With owning gyms, the company has to constantly haggle with landlords and work on reducing rents, which are fixed costs, independent of the footfall or the revenues the company is earning from that location. Also, the service staff operating these gyms acts like a major cost center for the company, which are again, fixed operating costs.
So, focusing on building a digital roof for fitness and signing up existing gyms with its partner program allows cult.fit to let go of these fixed costs and actually focus on what it is good at: tech, fitness content, and brand marketing.
3. Doubling down on core competencies
Under the Franchise-Owned and Franchise-Operated (FOFO) model that cult.fit offers as a part of its partner program, existing gyms can take up a Cult franchise license to operate a Cult Centre, a Cult Gym, or both.
What this does is it allow cult.fit to benefit from the local expertise and knowledge of regional markets that these gym owners have, while expanding the value proposition of Cult Pass.
If a Cult Pass owner is in a new city and does not find any gyms signed up with cult.fit, then the pass loses a lot of its value. The more gyms that are accessible to pass holders, the better its value proposition gets.
But why would gym owners sign up with cult.fit?
Simply because
- cult.fit invests in these gyms by helping them design a much better brand and service experience, and
- it supports these partners with marketing and distribution to increase the number of people visiting these gyms, which the gym owner can use to upsell value-added services.
So, it creates a win-win situation for both Cult Pass and its gym partners. The company currently offers two plans for gym partners on its website:
If cult.fit decided to take the vertical integration approach, it would have much tighter control over the entire brand experience, no doubt.

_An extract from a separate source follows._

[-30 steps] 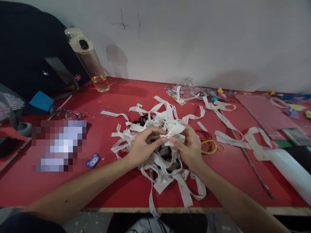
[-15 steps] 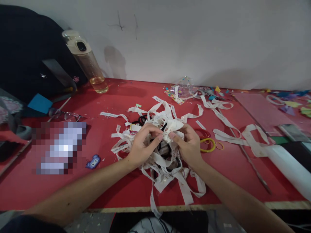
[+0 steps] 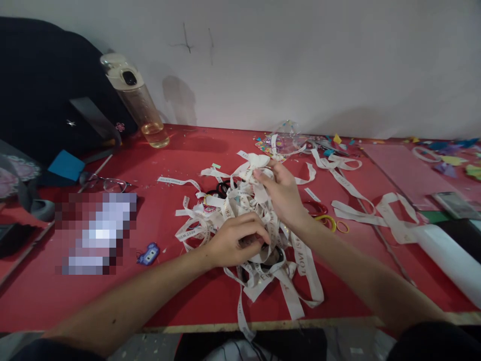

But, this would require the company to make huge upfront investments in real estate which has high fixed costs, needs a lot of regional knowhow, and has thin margins controlled by landlords.
These investments would also mean delaying profitability for the company for another few years, which it would see as undesirable, considering its IPO ambitions.
By cutting costs on running their own gyms in the short term, the company is making sure that the amount of money their offline business is bleeding is manageable and they have enough runway and fuel in the tank to survive the next few years.
Meanwhile, focusing on creating a digital ecosystem that provides access to both fitness content and fitness infrastructure allows the company to leverage its technological and marketing strength and piggyback on the goodwill of reputed brands like Gold's Gym.
This also helps the company quickly increase Cult Pass's value proposition for its users while outsourcing the headaches involved in running and maintaining a gym to people who are already running them.
If the company wants to show profit on its balance sheet on short notice, it feels like a smart strategy. What do you think?